[Start of section]

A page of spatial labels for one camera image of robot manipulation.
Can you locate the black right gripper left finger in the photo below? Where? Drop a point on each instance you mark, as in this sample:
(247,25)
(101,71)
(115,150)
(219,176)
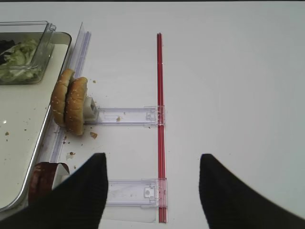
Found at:
(77,203)

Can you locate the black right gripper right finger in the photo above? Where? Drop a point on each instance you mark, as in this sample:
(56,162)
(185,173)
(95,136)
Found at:
(228,203)

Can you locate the white pusher behind patties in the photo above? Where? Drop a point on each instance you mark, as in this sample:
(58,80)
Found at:
(61,173)

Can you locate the dark meat patties right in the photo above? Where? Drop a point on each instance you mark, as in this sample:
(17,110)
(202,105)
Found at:
(41,181)

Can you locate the green lettuce pile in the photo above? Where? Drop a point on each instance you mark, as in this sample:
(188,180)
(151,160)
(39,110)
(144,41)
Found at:
(21,53)

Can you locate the right red strip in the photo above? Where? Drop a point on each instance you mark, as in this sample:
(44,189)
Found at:
(161,146)

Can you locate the white pusher behind buns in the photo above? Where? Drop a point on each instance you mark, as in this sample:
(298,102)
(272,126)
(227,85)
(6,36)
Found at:
(90,112)

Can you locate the white serving tray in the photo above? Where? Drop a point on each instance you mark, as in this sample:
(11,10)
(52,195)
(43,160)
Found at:
(24,116)

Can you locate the front sesame bun top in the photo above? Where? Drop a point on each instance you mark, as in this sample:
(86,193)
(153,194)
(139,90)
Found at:
(58,96)

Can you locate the sesame bun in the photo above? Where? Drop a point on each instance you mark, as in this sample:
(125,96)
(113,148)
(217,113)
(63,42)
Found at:
(75,98)
(58,96)

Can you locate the rear sesame bun top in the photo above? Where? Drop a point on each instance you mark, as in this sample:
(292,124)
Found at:
(75,98)

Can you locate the clear plastic salad container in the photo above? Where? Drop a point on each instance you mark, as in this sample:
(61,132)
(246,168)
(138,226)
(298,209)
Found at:
(41,31)

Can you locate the lower right clear rail holder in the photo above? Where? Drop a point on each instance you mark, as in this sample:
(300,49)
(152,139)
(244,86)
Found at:
(146,193)

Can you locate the clear rail holder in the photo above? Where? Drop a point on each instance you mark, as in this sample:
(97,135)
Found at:
(146,193)
(146,116)

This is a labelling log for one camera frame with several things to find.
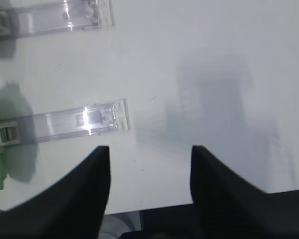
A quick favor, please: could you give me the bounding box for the standing green lettuce leaf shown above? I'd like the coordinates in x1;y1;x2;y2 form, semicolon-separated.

[End of section]

◆ **TASK PROMPT**: Filter the entries down to the lines with the word "right" in them, and copy those lines.

◆ **EXPECTED OUTPUT**:
Can you locate the black right gripper left finger in the photo below? Where? Drop a point on each instance you mark, as in this sample:
Can you locate the black right gripper right finger in the photo above? Where? Drop a point on each instance you mark, as in this sample:
Can you locate the dark meat patties right in the photo above? Where? Drop a point on each instance you mark, as in this sample:
Can you locate the right red strip in the photo above? Where? Drop a point on each instance you mark, as in this sample:
Can you locate the lower right clear rail holder in the photo above? Where? Drop a point on each instance you mark, as in this sample:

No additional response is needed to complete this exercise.